Yes to Organ Transplants for Developmentally Disabled

by The Center for Bioethics and Culture on January 19, 2012

By Wesley J. Smith, J.D., Special Consultant to the CBC

About a week ago, I was contacted privately about a situation that has since hit cyberspace very hard. A developmentally disabled girl, I was told, was being denied an organ transplant solely because of her disability. I made some private suggestions about what the parents might want to do to obtain help, but decided not to write about it until and unless the situation became public. It now has, and so I will opine. From the AP story:

Chrissy Rivera posted a blog entry last week that described an encounter she claimed happened at The Children’s Hospital. She and her husband were there to discuss treatment for her daughter, Amelia, who was born with Wolf-Hirschhorn syndrome, a rare genetic defect that can cause physical and mental disabilities. Amelia will need a transplant in six months to a year. Chrissy Rivera, 36, wrote that a doctor, whom she did not name, told her and her husband that Amelia wouldn’t be eligible for a transplant because of her quality of life and her mental condition. “I put my hand up. ‘Stop talking for a minute. Did you just say that Amelia shouldn’t have the transplant done because she is mentally retarded. I am confused. Did you really just say that?'” she wrote. “I begin to shake. My whole body trembles and he begins to tell me how she will never be able to get on the waiting list because she is mentally retarded.”

We still don’t know that is what happened, or that the supposed decision to deny the transplant was based on quality of life.

But I think this does open the issue for discussion. Here’s how I see it:

Should a developmentally disabled person receive an organ transplant? All things being equal, yes. Under the same triage terms as all other patients. No preference given, but also no “quality of life” invidious denials.

Should disability ever be a cause for denial? Yes, but not based on supposed poor quality of life! Not based on a supposed reduced moral worth! Not based on a relative lack of societal utility!

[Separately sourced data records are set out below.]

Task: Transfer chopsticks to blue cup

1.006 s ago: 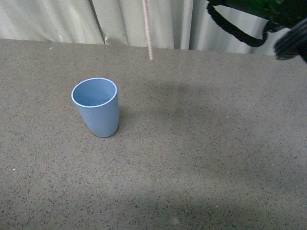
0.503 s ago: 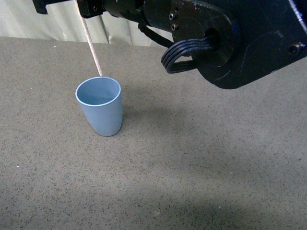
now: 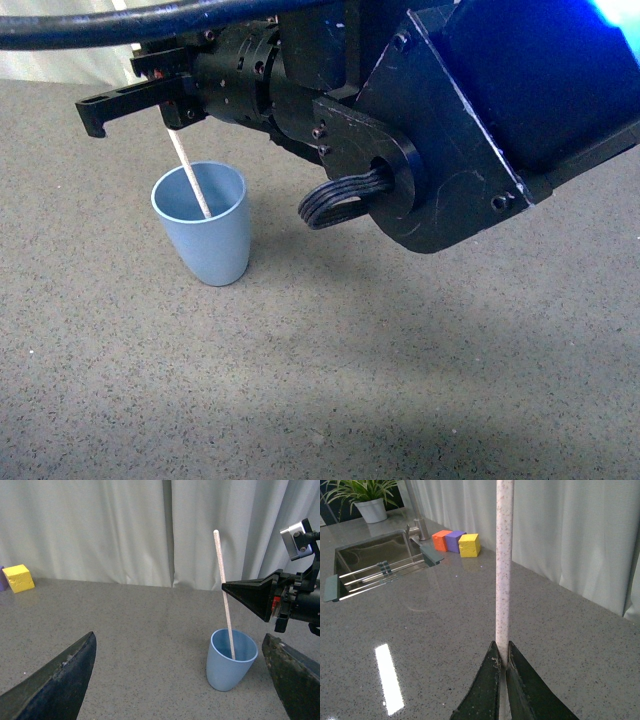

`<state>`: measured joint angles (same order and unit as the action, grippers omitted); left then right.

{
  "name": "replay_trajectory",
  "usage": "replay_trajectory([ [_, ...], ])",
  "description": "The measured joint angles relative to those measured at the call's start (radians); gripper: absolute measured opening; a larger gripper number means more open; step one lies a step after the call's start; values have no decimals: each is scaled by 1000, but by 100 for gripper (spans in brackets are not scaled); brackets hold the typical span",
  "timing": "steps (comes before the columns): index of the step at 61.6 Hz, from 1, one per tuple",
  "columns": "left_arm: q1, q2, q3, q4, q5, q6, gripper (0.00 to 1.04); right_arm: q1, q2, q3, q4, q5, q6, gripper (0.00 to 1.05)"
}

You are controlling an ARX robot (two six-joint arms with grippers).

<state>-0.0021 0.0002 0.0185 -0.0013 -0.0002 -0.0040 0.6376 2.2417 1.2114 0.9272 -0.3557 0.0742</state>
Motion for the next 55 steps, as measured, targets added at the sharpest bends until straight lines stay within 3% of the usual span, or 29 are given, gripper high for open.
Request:
replay_trajectory([
  [13, 0, 0, 0, 0, 0, 0, 98, -4, 7, -14, -11, 17, -2, 3],
  [44, 0, 0, 0, 0, 0, 0, 98, -29, -34, -70, -24, -5, 7, 95],
  [55, 0, 0, 0, 0, 0, 0, 98, -29, -51, -80, -25, 14, -3, 95],
])
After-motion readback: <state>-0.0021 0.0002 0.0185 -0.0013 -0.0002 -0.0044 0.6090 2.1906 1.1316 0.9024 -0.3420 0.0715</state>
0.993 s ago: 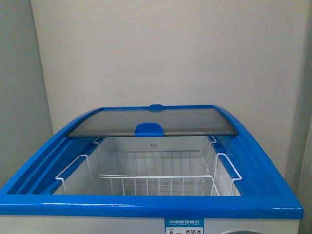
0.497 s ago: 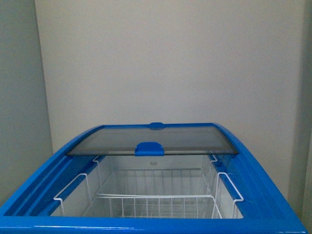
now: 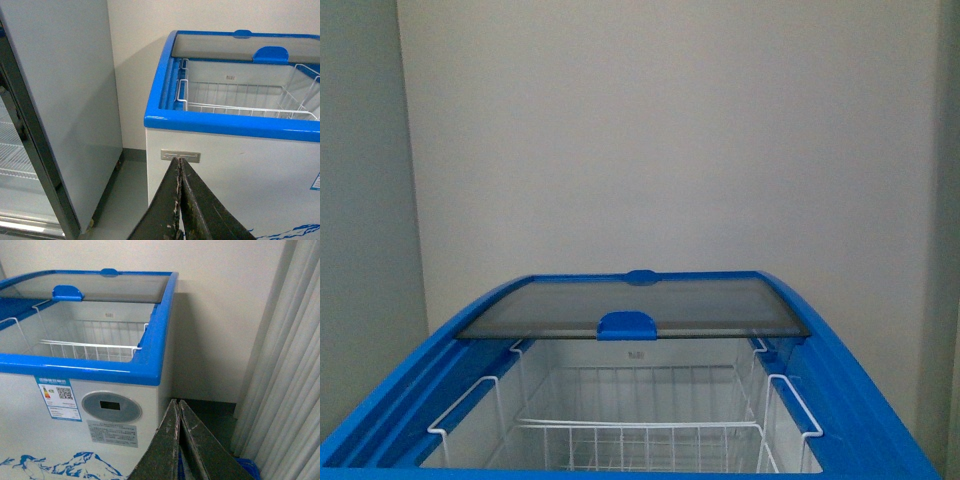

Rather, if the disability is such that it triggers the usual disqualifying medical criteria that would also apply to an able bodied patient, it would be ethical to not provide the transplant even if it is the disability that creates the medical disqualification. For example, Mickey Mantle should not have received a liver transplant because he had metastatic liver cancer and would soon die anyway. If a developmentally disabled person’s disability created the same short life prognosis, it could be a legitimate ground for denial — if short life expectency would also disqualify an able bodied person.

In other words, a developmentally disabled person should be treated just like everyone else.

As to the case at hand, I don’t think we yet have enough information to make an informed judgment about what is going on. However, it could be a very important case. I will keep my eye on it and bring it up again if facts warrant.